If you apply for CGD certification, how will your work be evaluated?

Case study reviews for CGD certification are generally done quarterly in each Chapter. Reviews are handled anonymously and confidentially by a rotating team of standards officers, made up of members who are CGD certified in each Chapter.

It is required that you submit seven pieces, so that reviewers can see the variety and depth of your work. Be sure your material is presented with attention to detail, as professional presentation is a judging criteria.

Note that only work which has been commercially prepared, with the constraints which that implies, are suitable for submissions. Web site/multimedia samples should include the internet address and colour printouts of screen grabs.

Portfolio pieces are judged on five main areas: strategy, typography, use of imagery, implementation, and presentation; and must achieve an passing score in each area. If a portfolio does not receive a passing score, the applicant is contacted by the GDC membership chair who discusses how to improve the work or application. Applicants are able to re-submit for a future review. The chair is the only person who knows the identity of the applicant in this process.

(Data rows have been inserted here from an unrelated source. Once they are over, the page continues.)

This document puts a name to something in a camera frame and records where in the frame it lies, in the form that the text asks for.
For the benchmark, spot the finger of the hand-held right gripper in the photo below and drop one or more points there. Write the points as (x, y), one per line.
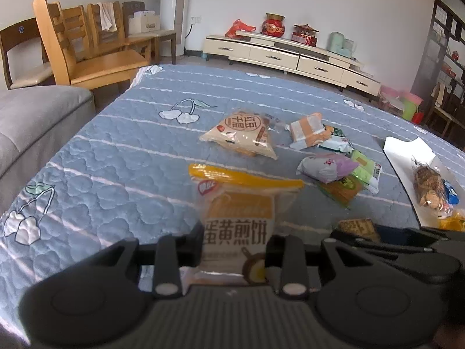
(399, 233)
(385, 248)

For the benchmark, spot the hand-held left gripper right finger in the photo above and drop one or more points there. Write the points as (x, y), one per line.
(271, 252)

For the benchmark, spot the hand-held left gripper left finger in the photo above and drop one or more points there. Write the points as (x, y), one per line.
(196, 241)

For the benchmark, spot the clear brown biscuit packet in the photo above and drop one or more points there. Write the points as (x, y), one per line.
(359, 229)
(428, 185)

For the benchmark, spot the clear cookie packet yellow band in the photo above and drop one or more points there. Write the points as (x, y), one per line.
(238, 221)

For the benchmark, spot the yellow bread packet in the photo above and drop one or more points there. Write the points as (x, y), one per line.
(454, 221)

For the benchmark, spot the blue snack packet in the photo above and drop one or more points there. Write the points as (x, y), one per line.
(451, 192)

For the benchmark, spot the light green snack packet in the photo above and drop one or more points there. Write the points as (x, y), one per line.
(368, 171)

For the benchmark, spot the white cardboard tray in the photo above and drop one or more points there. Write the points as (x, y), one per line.
(403, 163)

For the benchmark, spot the brown cracker packet green label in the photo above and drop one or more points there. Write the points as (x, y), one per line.
(341, 191)

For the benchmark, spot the purple and white snack packet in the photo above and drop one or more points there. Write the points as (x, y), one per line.
(323, 167)

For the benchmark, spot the beige snack packet red seal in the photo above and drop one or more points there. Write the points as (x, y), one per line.
(238, 132)

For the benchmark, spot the blue cherry print quilted blanket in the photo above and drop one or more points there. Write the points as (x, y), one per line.
(120, 174)

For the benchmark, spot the green and white snack packet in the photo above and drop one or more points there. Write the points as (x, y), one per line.
(339, 141)

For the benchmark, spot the red bucket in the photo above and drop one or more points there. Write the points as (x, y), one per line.
(417, 117)

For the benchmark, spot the green bucket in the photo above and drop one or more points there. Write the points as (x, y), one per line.
(408, 111)

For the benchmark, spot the orange and white snack packet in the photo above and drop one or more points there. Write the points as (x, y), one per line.
(307, 131)

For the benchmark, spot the dark chair with cream towel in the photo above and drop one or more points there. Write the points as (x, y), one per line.
(447, 112)

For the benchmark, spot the small red ornament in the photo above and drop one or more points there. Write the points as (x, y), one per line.
(455, 54)

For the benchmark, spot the cream tv cabinet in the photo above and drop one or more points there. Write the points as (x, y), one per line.
(283, 56)

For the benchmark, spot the mint green kitchen appliance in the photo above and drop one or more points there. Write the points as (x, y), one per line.
(341, 43)

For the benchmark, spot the light wooden chair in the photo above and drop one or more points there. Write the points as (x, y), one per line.
(76, 25)
(101, 65)
(127, 41)

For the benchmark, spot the grey sofa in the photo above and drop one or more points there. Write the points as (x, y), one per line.
(32, 123)

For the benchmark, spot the dark wooden display shelf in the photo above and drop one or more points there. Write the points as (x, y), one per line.
(448, 32)

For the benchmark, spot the dark wooden chair cream seat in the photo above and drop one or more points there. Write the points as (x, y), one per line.
(25, 72)
(163, 36)

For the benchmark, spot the red plastic bag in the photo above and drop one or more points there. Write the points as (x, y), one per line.
(239, 29)

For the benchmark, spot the red pavilion gift box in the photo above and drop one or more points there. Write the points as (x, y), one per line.
(305, 36)

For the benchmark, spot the white box on chair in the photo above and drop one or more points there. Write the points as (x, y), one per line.
(143, 23)

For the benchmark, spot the red drum-shaped jar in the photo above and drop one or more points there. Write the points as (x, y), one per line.
(274, 25)

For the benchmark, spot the white standing air conditioner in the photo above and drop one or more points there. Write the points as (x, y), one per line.
(174, 11)

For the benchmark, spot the white towel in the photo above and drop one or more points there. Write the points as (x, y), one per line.
(108, 16)

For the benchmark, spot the white wall outlet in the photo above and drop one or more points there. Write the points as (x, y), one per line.
(196, 18)

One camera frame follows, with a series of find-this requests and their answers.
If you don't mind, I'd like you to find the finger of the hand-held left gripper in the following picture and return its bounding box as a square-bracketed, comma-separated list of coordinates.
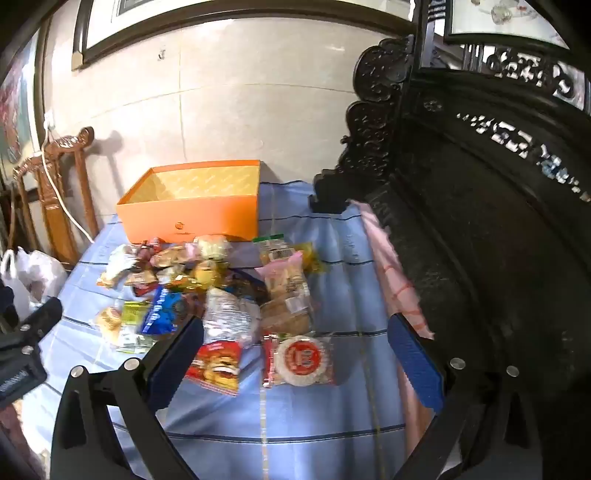
[21, 296, 64, 343]

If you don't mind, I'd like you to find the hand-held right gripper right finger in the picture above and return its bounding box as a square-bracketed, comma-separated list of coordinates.
[387, 313, 543, 480]

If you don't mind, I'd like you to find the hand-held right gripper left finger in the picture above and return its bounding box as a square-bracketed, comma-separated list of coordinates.
[50, 315, 206, 480]

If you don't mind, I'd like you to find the blue snack packet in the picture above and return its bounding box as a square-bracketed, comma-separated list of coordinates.
[139, 286, 204, 335]

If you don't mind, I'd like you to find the clear brown cake packet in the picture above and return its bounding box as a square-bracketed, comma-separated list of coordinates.
[259, 295, 315, 336]

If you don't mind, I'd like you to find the orange cardboard box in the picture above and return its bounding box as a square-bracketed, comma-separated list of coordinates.
[115, 160, 262, 244]

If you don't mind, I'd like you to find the red snack packet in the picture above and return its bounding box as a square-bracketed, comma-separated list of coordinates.
[185, 340, 242, 397]

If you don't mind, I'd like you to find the white plastic bag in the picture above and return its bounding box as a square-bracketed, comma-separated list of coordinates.
[0, 247, 69, 319]

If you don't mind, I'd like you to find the yellow green snack packet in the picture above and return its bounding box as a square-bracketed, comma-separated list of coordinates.
[115, 300, 158, 354]

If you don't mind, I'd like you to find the small bun packet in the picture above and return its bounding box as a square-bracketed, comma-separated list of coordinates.
[95, 305, 123, 345]

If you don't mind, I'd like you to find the silver clear snack packet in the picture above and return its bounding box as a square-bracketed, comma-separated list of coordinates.
[203, 287, 262, 349]

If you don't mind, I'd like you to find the pile of small snack packets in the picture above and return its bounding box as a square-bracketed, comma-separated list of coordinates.
[96, 234, 234, 297]

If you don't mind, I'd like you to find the pink checked cloth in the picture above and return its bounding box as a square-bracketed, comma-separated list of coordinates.
[350, 199, 435, 341]

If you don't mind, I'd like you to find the dark blue flat packet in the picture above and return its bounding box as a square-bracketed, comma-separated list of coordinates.
[222, 270, 271, 302]

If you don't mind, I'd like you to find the blue striped tablecloth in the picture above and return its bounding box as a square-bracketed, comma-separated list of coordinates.
[14, 180, 435, 480]

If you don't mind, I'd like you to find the round rice cracker packet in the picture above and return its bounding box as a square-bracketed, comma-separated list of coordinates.
[262, 335, 337, 388]

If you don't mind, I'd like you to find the carved brown wooden chair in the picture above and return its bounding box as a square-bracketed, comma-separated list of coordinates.
[13, 127, 100, 269]

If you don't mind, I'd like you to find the pale biscuit packet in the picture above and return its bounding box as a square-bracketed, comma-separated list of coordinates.
[255, 256, 311, 305]

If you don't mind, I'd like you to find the green label snack packet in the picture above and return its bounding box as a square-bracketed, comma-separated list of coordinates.
[253, 233, 296, 266]

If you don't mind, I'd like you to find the yellow candy packet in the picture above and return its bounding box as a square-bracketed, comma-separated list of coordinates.
[295, 242, 327, 276]

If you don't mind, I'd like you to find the dark carved wooden cabinet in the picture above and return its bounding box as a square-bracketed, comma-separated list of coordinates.
[308, 0, 591, 480]

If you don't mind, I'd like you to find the white power cable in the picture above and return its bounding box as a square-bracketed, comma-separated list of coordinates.
[41, 117, 96, 244]

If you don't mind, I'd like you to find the red framed wall painting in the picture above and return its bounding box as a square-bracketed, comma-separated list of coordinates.
[0, 28, 45, 188]

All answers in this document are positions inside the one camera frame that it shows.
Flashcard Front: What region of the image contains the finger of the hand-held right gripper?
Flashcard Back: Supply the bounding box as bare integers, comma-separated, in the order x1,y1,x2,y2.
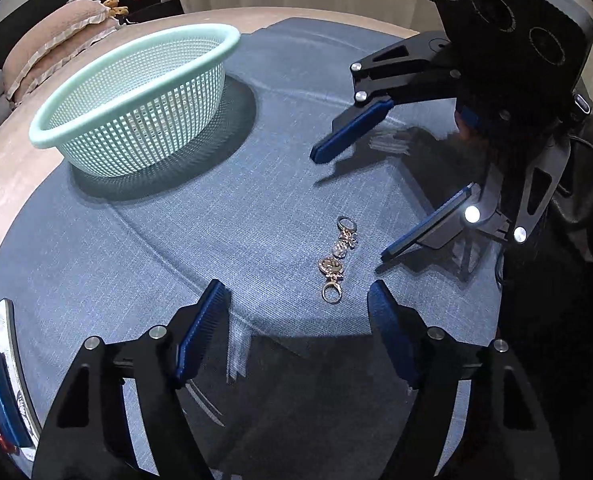
310,31,463,164
381,136,573,263

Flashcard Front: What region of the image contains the blue clamp device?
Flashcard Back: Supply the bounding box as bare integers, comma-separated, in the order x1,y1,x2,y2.
0,348,34,454

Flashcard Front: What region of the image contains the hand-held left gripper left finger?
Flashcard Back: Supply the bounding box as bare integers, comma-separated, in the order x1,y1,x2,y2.
30,280,232,480

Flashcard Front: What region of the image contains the brown teddy bear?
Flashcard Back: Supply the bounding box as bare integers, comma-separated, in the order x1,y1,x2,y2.
101,0,130,24

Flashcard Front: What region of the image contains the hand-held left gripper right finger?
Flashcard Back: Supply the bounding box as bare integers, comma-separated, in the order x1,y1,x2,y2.
367,280,561,480

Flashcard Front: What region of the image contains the gold keychain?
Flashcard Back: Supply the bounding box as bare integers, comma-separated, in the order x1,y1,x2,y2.
318,216,359,304

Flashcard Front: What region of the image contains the blue grey cloth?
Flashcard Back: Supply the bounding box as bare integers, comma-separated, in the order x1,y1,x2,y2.
0,16,508,480

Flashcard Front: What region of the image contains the pink ruffled pillow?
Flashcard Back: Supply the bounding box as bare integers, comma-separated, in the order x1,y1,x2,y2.
6,17,127,106
2,0,108,79

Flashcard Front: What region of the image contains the mint green plastic basket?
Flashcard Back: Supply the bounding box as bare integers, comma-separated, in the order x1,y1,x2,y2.
29,23,242,179

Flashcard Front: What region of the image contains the black nightstand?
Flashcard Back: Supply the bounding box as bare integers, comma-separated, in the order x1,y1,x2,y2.
121,4,185,26

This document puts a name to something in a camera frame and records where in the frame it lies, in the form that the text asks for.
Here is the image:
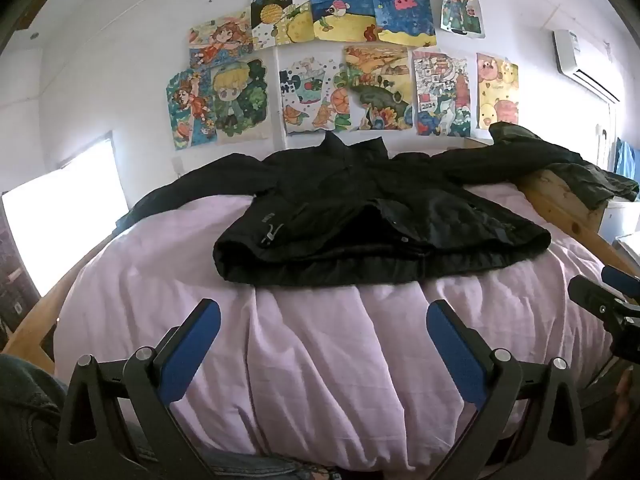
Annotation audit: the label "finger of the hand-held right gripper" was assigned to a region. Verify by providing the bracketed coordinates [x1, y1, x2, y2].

Appropriateness of concept: meets objectives, client’s & audience's needs, perceived goals and objectives, and desired outcome; skill ability to define the concept and objectives.

Appropriateness font: weight, size, emotion; skill hierarchy: readability and legibility, interpretation; craftsmanship: kerning, leading, use of grid, etc.

Use of imagery
Appropriateness: supports the concept; choice of illustration, photography or typographic approach; skill: placement, colour, size, technical ability; craftsmanship: high level of execution.

Appropriateness: size, format, paper, inks, varnishes, die-cuts, embossing, bindery, etc; skill: marriage of materials to concept; craftsmanship: spelling, layout, format, print quality. Web submissions are judged on intuitiveness of navigation, speed of downloading, use of animation and effects, hierarchy, etc.

Appropriateness: materials used, labeling;  skill: diversity of work, etc; craftsmanship: cleanliness of presentation; readability of writing and language used, etc.

Most chapters provide portfolio preparation sessions or you may contact the Chapter Membership Chair for a consultation prior to submission.